** Raw data follows **

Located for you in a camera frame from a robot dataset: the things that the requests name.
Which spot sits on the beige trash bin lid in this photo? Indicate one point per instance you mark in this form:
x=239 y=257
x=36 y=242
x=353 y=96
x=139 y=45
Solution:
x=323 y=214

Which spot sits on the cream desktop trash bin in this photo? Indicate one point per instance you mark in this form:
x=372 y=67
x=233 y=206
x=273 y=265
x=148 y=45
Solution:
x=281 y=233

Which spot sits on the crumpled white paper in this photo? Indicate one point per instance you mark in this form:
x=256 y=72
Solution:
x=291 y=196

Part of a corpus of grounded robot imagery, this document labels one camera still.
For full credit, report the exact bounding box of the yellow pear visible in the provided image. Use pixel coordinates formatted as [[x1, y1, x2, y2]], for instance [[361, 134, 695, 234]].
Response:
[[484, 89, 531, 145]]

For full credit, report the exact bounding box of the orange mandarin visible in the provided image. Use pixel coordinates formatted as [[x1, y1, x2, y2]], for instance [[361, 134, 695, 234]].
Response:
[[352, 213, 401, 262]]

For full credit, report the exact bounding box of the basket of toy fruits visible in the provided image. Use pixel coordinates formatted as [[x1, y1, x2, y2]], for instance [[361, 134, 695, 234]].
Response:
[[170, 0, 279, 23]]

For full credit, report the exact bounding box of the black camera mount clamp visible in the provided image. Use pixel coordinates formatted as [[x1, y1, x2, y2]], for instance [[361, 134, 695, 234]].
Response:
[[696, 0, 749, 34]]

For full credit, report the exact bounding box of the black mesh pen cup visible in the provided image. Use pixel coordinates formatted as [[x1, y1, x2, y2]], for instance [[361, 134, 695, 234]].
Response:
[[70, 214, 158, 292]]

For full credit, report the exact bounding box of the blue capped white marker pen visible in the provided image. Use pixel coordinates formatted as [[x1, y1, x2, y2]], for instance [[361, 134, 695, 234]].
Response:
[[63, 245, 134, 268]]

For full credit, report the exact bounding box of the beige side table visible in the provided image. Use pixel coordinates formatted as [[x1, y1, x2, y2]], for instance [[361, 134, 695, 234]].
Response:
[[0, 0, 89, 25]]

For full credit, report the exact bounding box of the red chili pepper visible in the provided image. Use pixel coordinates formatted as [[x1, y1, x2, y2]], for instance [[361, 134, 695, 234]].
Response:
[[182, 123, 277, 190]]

** End of Raw data **

Prompt — Wherever the word "spot" turns up in a line of the entries above, copy that line.

Task answer —
Which spot sits on the beige trash bin lid in this photo? Indicate one point per instance you mark in this form:
Which spot sits on the cream desktop trash bin in this photo? Indicate one point per instance you mark in this form:
Which spot sits on the crumpled white paper in this photo? Indicate one point per instance you mark in this form:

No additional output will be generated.